C. N. BASSETT, T. J. MONTINE*

University of Montevallo, Department of Biology, Chemistry, and Mathematics, Montevallo, AL 35115 and *Vanderbilt University Medical Center, Departments of Pathology, Pharmacology, and Center for Neurosciences, Nashville, TN 37232. Correspondence: Thomas J. Montine, MD, PhD, VUMC Department of Pathology, 21st Ave. S. @ Garland, C3321A Medical Center North, Nashville, TN 37232, USA. Phone 615-343-5841. Fax 615-343-7089. Email: tom.montine@mcmail.vanderbilt.edu o This work was supported by NIH grants AG00774 and AG16835

Alzheimer's Disease (AD) is a clinical-pathological entity that probably derives from different causes. Mounting evidence strongly implicates regionally increased oxidative damage to brain beyond what occurs with aging as one of the processes that may contribute to AD progression. While several different classes of molecules may be affected, lipid peroxidation is thought to be a prominent and especially deleterious form of oxidative damage in brain due to this organ's relative enrichment in polyunsaturated fatty acids. Our laboratory recently has demonstrated that lipoproteins in AD brain extracellular fluid are more vulnerable to oxidation than lipoproteins in control brain extracellular fluid. Apolipoprotein E (apoE) is the principal apolipoprotein in the central nervous system (CNS), and it serves as the major apolipoprotein that is capable of lipid transport and regulation of lipid metabolism through known receptor-mediated processes.
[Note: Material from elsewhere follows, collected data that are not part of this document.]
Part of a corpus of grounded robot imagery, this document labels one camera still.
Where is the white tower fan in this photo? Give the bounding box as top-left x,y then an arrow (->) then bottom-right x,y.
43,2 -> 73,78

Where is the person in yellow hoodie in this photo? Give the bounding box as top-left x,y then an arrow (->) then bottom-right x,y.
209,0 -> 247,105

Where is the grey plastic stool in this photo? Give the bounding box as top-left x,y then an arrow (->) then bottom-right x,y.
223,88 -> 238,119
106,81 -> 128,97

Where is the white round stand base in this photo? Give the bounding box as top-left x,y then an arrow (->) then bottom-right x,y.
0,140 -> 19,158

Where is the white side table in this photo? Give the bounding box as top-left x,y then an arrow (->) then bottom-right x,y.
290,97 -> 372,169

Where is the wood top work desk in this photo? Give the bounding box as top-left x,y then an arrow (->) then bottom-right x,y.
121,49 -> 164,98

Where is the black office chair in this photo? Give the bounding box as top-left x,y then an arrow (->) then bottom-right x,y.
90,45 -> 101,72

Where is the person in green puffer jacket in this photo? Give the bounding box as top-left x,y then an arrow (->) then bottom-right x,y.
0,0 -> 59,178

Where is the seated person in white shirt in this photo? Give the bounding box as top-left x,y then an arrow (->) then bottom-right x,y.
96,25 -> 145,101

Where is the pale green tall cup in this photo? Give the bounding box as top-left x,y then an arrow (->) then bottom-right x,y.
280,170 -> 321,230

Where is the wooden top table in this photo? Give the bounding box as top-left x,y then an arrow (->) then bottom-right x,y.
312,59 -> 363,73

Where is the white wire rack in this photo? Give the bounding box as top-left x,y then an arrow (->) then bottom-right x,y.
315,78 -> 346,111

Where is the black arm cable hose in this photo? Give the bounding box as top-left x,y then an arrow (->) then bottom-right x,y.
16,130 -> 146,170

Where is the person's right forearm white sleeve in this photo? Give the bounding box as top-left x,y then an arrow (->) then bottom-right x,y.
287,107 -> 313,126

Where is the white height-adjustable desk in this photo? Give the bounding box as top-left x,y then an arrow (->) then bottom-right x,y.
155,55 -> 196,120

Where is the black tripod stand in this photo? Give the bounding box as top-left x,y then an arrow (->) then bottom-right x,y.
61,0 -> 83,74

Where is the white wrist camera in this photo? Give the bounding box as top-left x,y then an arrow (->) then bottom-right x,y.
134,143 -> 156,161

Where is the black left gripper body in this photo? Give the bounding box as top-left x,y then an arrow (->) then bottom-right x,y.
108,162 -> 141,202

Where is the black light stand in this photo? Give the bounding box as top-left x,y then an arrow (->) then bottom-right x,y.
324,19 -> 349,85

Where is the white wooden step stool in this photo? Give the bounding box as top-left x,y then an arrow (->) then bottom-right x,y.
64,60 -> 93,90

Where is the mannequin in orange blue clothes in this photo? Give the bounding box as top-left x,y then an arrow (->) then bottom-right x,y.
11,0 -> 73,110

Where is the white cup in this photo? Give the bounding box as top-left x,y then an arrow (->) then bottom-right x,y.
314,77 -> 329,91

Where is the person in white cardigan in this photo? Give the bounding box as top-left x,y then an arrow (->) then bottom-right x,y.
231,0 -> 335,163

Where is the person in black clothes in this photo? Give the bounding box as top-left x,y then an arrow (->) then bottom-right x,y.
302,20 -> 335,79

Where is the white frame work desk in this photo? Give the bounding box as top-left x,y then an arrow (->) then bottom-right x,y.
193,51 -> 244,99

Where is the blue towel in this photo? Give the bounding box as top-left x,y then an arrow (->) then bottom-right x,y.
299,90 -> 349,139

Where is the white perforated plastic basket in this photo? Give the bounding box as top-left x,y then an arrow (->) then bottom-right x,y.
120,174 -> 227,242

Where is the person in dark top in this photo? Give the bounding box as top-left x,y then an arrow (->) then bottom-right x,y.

Moreover, inheritance of the APOE4 allele represents the strongest genetic risk factor for sporadic AD. Evidence suggests that apoE isoforms may specifically influence the cellular distribution of lipid peroxidation products in brain and may therefore contribute to the stratification of risk for AD associated with APOE. Here, we review possible mechanisms whereby lipoprotein trafficking and lipid peroxidation converge to contribute to neurodegeneration in AD brain.

Keywords: Alzheimer's disease, aging, lipoproteins, apoE, lipid peroxidation, neurodegeneration, nutrition, elderly.